Traces of Times Lost

How childhood memories shape us, even after we've forgotten them

Minnikova Mariia / Shutterstock / Zak Bickel / The Atlantic

The slippery baby in the plastic blue tub cringes when her daddy, holding a drippy orange washcloth, leaks a bit of water in her face. He is bathing her for the first time. “Make sure you get the folds in her neck, where milk hides,” I say, video recording the scene on my iPhone. We are new parents delighting in and stumbling through this moment.

The three-year-old girl with pink paint-chipped toenails watches my iPhone video of that day when Daddy bathed her for the first time. She cringes as she sees her smaller self  cringe. My daughter requested this clip out of more than 400, all starring her, most of which she has watched before.
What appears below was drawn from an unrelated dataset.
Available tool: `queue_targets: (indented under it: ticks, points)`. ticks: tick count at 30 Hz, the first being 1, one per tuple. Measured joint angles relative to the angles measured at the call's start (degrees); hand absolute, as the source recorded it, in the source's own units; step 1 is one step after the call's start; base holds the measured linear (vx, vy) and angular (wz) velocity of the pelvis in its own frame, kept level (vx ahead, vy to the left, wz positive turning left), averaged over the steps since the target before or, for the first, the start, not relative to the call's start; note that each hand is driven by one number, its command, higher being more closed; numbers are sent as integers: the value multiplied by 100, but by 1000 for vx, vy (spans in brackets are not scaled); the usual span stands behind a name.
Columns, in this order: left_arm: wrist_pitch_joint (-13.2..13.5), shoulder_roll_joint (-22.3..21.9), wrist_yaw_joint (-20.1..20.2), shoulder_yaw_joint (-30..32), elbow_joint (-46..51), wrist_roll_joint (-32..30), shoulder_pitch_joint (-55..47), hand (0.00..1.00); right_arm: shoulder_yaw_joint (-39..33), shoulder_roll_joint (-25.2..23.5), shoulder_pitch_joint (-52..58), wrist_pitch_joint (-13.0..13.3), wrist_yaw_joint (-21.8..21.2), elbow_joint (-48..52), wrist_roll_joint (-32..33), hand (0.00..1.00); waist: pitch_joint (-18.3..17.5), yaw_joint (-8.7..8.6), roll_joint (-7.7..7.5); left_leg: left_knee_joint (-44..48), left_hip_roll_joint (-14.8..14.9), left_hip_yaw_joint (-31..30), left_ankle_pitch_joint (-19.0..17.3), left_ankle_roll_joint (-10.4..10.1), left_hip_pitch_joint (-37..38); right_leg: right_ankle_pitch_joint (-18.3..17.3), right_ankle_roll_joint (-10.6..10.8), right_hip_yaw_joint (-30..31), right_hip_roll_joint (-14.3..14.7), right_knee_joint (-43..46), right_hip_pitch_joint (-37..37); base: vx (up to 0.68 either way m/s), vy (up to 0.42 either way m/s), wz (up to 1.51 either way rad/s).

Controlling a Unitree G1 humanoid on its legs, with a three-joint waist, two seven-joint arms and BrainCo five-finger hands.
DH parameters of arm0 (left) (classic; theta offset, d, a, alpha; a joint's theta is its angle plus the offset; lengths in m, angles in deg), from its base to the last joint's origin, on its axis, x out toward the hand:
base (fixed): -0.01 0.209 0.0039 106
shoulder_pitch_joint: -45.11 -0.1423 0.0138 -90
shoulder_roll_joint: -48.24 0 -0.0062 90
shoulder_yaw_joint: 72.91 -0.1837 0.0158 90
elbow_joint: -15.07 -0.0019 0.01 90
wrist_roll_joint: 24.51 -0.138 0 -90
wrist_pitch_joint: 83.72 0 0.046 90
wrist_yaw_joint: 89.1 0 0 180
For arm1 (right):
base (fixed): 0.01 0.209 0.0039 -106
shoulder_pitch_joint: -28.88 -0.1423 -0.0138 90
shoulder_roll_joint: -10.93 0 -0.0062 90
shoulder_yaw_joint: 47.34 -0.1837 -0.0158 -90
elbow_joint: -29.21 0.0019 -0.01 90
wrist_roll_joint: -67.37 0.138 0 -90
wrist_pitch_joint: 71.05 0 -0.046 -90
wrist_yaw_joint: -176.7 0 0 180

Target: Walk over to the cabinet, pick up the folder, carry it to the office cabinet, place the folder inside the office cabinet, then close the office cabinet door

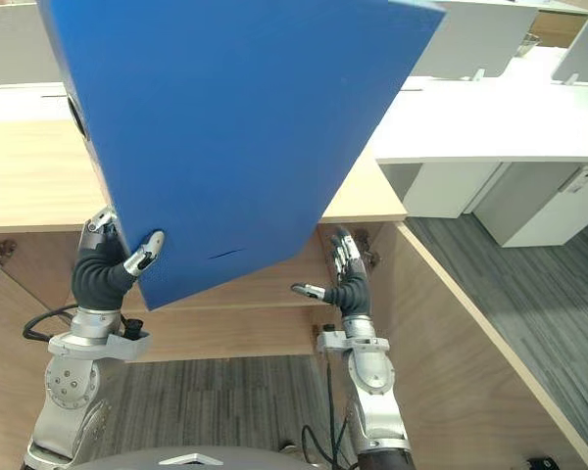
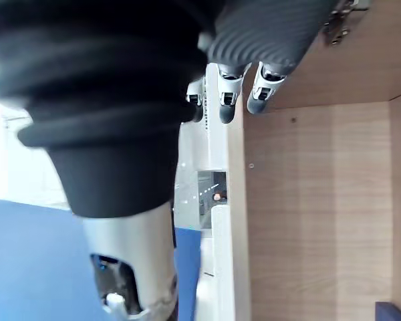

We are snuggled up on the sofa. Her eyes fixate on the feet of the squirming infant on screen. She knows she was once that newborn. “Babies don’t get nail polish,” she says, looking down to admire her toddler feet. “I’m a big girl now.”

“Do you remember being a baby?” I ask, knowing it may be a trick question.

“Yes.” She is confident.

I want to peer inside her mind and see for myself what she thinks she remembers.

Many psychologists used to believe that the brains of infants and toddlers were not developed enough to embed salient long-term memories. That notion began to change through the 1980s and 1990s with evidence that even babies could learn and retain information over short stretches of time. Questions remained: What kinds of memories endured? What kinds were lost? How long could these early memories stick around? And when and why did most eventually disappear for good?

Adults can rarely tap into recollections from before two—even memories of something dramatic like a death, a birth, a hospitalization, or a family move. Most memories, if they do survive, come to adults with more clarity if they happened around or after age three-and-a-half. Still, not many that happen between three-and-a-half and puberty survive throughout life. Before we get into middle school most of the evocative impressions we may have held onto from toddlerhood to elementary school have vanished. As teens and adults, we are left with the stories we have heard about being little, along with incomplete fragments of events (if any at all). Only recently have scientists begun to understand the neurological underpinnings of this inevitable loss.

A 2014 study in Science found that throughout infancy, childhood, and into adulthood, new neurons are born within a particular part of the hippocampus involved in memory and forgetting. The researchers asserted that as the brain continues to create these neurons—through a process called neurogenesis—it must clear out older memories to make room.

The period of infancy to early childhood is one of the most crucial stretches of one’s life for forming the self. Brain connections are pruning and taking root. Lasting values are laid down. Foundations of identity are instilled. Language and personality develop at rapid speed. There is something bittersweet about the fact that we cannot access that essential time from when we were small. When I think of my own daughter, it is becoming harder for me to accept all that she will forget.

*  *  *

This week, she declares “fo-fo-felia” her favorite song (“Ophelia,” The Lumineers), and insists on wearing a blue tutu when dancing to it. She calls her dripping after-bath curls “mermaid hair,” grinning with a baby gap in her front teeth. She likes to drink a cold cup of goat milk before bed, and will not sleep without her Doc McStuffins doll. She has named each of her other stuffed animals, listing them off while arranging them in bed: Toodles, Sparkles, Wanda, Tukapua, Tukapia, Layla, Nene, Mrs. Bumpers, and Milky Way Horse Face. Before falling asleep, she wants to hold my hand.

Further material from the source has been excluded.